In this case study, we explore compressing neural networks for efficient deployment on edge devices with limited resources. We explore practical techniques like quantization, pruning, and tensorization using off-the-shelf open-source tools.

Our aim is to illustrate a typical model compression workflow, highlighting the approaches and techniques used to analyse a model from a compression perspective, and how to select and apply the appropriate compression techniques expected to yield the best results. We begin our experiment by understanding the target model and how it behaves, before diving into sequentially applying several state-of-the-art techniques and explaining the thought process at each step.

Join us as we go through this process to learn useful insights and optimization strategies to use when deploying models on mobile and edge devices!

NB: If you're interested in trying out these techniques, check out our demo notebook here which you can use to follow along. It provides all the code used to reproduce and experiment with the results presented here.

Understanding the Model

For this experiment, we’ll attempt to compress Google DeepMind's RepNet model. RepNet is a model that predicts the count of repeating actions in a video.

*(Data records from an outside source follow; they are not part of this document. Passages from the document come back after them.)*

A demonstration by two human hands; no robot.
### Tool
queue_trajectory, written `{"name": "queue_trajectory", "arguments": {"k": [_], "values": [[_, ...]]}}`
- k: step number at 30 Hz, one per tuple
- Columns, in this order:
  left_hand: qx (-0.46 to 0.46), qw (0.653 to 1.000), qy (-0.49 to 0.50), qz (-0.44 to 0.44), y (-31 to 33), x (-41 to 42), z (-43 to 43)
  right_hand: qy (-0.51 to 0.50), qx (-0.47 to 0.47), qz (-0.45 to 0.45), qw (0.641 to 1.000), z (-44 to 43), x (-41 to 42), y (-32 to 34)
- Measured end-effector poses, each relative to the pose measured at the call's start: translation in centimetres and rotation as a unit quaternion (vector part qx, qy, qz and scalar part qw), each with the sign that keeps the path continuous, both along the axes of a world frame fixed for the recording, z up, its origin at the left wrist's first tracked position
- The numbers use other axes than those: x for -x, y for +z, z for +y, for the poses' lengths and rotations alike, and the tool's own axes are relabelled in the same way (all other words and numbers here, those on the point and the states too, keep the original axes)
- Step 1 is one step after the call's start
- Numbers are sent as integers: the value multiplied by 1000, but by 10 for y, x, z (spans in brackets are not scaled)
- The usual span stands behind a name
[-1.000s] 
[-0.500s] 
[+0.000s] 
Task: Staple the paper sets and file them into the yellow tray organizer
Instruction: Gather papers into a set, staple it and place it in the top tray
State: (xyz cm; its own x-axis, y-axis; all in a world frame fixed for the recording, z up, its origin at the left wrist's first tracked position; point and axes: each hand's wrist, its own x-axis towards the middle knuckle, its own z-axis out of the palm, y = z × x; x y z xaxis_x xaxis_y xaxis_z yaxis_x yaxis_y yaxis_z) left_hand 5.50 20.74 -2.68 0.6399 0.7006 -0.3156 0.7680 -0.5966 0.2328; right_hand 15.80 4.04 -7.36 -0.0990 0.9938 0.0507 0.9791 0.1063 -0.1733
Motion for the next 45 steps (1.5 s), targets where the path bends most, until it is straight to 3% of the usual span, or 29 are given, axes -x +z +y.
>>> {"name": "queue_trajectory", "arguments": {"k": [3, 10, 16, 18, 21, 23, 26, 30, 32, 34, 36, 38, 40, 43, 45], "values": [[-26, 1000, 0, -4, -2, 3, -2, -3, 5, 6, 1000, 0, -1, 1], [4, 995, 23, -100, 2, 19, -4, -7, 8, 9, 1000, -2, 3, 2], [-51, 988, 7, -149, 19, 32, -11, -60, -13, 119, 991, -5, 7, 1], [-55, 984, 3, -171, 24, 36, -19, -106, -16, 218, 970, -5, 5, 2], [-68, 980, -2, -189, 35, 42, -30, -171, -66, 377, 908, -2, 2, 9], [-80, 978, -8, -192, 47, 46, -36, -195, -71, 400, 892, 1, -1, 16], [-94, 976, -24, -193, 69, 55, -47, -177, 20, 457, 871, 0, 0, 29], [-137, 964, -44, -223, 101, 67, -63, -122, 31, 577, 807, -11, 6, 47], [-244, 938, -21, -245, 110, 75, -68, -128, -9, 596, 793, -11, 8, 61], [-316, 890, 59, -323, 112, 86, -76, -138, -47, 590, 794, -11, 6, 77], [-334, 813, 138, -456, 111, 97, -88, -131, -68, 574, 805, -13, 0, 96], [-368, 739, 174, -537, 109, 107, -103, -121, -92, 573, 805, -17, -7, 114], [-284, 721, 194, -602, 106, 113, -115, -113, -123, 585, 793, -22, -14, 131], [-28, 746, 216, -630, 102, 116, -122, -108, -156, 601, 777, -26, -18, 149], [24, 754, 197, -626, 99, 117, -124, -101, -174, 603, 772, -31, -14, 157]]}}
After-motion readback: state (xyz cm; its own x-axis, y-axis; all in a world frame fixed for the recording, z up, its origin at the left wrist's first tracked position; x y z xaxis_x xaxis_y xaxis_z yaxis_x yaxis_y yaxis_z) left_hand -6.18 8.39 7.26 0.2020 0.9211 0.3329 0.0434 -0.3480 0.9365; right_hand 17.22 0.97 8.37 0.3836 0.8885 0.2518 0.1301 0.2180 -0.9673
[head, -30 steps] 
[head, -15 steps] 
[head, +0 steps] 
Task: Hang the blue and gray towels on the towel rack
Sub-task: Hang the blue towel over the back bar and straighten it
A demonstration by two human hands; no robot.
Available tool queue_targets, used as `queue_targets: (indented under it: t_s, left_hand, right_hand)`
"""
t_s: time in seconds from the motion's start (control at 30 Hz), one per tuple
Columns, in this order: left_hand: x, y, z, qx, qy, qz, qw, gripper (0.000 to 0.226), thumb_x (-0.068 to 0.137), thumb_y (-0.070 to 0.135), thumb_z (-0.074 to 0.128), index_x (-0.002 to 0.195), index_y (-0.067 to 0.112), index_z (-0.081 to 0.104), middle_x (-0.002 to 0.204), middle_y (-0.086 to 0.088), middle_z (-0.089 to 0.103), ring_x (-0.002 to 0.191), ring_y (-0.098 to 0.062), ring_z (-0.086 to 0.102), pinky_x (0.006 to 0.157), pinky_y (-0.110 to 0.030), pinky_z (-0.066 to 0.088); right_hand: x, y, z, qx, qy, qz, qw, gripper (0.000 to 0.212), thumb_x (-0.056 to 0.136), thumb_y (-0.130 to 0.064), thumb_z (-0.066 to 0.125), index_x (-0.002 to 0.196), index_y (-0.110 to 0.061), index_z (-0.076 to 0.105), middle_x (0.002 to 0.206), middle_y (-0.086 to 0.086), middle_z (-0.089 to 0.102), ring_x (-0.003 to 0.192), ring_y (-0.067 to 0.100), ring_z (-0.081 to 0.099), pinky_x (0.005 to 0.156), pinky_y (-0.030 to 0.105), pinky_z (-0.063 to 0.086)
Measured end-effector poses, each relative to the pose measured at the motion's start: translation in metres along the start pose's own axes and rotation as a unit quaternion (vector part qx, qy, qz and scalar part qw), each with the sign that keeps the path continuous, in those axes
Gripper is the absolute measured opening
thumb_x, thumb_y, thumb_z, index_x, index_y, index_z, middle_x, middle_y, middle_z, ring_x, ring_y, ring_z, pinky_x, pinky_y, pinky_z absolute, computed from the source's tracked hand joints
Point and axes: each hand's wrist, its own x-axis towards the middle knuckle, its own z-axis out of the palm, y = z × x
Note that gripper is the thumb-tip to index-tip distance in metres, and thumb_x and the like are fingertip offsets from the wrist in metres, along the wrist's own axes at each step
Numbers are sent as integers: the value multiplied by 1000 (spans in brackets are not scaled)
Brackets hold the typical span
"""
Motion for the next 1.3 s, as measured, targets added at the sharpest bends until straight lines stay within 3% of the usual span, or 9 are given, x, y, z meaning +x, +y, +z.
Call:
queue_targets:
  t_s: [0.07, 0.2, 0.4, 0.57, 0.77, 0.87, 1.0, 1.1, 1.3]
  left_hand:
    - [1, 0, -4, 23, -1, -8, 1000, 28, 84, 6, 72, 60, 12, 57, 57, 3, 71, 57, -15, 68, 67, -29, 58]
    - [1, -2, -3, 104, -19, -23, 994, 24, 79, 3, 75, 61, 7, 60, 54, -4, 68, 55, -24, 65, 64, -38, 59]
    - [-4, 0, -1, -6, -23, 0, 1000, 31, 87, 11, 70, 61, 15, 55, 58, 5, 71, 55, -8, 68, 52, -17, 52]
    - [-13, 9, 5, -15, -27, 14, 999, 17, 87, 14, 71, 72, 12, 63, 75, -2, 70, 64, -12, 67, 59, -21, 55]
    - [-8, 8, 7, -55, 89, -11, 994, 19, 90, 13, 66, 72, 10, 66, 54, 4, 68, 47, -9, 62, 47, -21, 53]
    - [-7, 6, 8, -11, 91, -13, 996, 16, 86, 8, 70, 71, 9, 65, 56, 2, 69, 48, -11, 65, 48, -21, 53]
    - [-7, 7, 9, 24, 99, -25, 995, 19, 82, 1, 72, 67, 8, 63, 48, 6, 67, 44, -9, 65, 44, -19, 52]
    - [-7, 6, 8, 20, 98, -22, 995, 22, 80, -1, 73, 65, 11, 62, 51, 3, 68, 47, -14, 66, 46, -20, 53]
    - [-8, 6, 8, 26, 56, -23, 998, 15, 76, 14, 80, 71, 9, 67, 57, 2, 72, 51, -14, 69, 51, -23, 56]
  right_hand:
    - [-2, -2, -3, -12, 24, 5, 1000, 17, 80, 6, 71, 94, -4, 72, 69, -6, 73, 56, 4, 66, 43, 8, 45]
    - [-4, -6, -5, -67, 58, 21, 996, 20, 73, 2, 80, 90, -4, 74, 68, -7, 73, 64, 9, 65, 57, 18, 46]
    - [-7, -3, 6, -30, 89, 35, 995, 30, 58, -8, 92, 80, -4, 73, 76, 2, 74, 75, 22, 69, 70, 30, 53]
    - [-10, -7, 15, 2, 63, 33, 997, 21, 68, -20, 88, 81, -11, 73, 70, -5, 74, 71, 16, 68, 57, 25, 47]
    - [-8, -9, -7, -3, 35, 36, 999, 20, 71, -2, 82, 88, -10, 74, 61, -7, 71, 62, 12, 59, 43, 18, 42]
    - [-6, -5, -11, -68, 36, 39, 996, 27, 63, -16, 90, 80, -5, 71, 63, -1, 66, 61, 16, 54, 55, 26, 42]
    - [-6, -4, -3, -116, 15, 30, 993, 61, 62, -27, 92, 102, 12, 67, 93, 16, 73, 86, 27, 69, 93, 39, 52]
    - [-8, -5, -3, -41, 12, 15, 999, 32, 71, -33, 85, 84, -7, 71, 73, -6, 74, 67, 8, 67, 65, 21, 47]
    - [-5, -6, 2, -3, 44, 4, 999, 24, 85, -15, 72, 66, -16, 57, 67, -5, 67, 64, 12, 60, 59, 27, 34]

Because the model is class agnostic, it can be used to detect various repetitive actions in different contexts.

We chose RepNet for this demonstration because the base model performance is not suitable for running on mobile (as we’ll see below) making it a good candidate for compression. The architecture includes a diverse set of layers that we use to illustrate the use of different compression techniques.

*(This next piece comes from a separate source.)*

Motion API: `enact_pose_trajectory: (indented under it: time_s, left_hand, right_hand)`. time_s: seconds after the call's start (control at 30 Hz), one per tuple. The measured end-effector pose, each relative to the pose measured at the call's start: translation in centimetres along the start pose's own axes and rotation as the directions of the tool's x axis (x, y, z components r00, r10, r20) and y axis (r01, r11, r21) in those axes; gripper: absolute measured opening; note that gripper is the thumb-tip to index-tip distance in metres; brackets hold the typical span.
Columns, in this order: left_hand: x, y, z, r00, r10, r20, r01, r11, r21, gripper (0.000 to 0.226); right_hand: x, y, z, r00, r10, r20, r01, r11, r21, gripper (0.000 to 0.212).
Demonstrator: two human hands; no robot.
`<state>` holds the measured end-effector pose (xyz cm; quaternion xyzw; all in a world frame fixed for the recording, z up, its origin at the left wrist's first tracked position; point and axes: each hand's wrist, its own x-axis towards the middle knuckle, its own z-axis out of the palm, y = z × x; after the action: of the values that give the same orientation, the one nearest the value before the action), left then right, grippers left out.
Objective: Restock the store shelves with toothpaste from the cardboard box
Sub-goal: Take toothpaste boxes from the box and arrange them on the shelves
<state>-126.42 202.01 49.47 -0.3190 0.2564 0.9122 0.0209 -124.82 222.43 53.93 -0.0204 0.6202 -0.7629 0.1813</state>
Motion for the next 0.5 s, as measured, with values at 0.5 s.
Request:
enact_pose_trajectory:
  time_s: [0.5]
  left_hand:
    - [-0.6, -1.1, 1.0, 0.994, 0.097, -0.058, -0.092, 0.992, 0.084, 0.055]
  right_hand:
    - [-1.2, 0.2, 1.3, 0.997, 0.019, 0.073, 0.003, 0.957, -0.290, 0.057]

RepNet Figure 2. RepNet Model Architecture. Source RepNet.

RepNet is composed of three fundamental building blocks, namely: * An encoder layer that generates per-frame embeddings from the input videos. * A temporal self-similarity layer that computes all pairwise similarities (distances) between the calculated frame embeddings. * A period predictor block that outputs the (a) per-frame binary periodicity classification (whether the frame relates to a repeated action or not) and (b) per-frame period length estimation (how many times the action was carried until the frame).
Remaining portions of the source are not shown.